13.5.15

Higher education policy going badly wrong this session



While budgetary constraints present in this cycle could have pressured Louisiana to embark on a long overdue and needed reshaping of its delivery of higher education, if anything in regards to this area policy-makers are engaging in counterproductive backpedaling.



The state’s inefficient system has three issues that prevents it from improving both its quality and efficiency, all interrelated. First, it is overbuilt, ranking 18th in per capita spending on higher education as a consequence of too many institutions chasing too few students, particularly when it comes to baccalaureate-and-above schools. Second, its funding is imbalanced, where taxpayers subsidize disproportionately compared to other states its spending, while average tuition ranks (for study at senior institutions) only 40th among the states even as in per capita income ranks Louisiana 29th, meaning the ability to pay is there for families but its taxpayer spending on this is outsized. Third, it spends inefficiently within institutions, as evidenced by the fact that the baccalaureate-and-above institutions in the similar state of Oregon generate much more proportionally of their own resources with lower expenditures per capita, in part by having a much higher proportion of their students in junior institutions.
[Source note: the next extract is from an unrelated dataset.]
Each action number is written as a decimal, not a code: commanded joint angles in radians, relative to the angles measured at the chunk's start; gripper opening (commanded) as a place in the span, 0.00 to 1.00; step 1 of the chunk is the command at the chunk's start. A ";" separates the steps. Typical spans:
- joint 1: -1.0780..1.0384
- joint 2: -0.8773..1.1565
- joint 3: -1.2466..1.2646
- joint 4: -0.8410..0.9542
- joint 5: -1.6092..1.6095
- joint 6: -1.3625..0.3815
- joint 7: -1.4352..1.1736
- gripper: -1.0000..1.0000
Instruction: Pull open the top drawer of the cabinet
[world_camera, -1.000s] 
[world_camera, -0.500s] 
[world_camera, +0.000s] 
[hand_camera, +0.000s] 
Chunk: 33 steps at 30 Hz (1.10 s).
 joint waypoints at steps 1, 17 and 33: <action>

These realities mean the optimal reform course would seek to demote, merge, or close senior schools, to raise tuition levels, and to reshape incentives so as to prevent inefficient expenditures. Institutional realignment at the four-year-degree-and-above level can’t happen overnight, but at least the groundwork can begin this year. Tuition increases and shifting of incentives, however can commence to take effect in the next fiscal year that begins in less than two months. Yet with one exception, not only are legislators failing to do what’s best for higher education delivery specifically and the citizenry generally on that issue, but they actually are doing the opposite.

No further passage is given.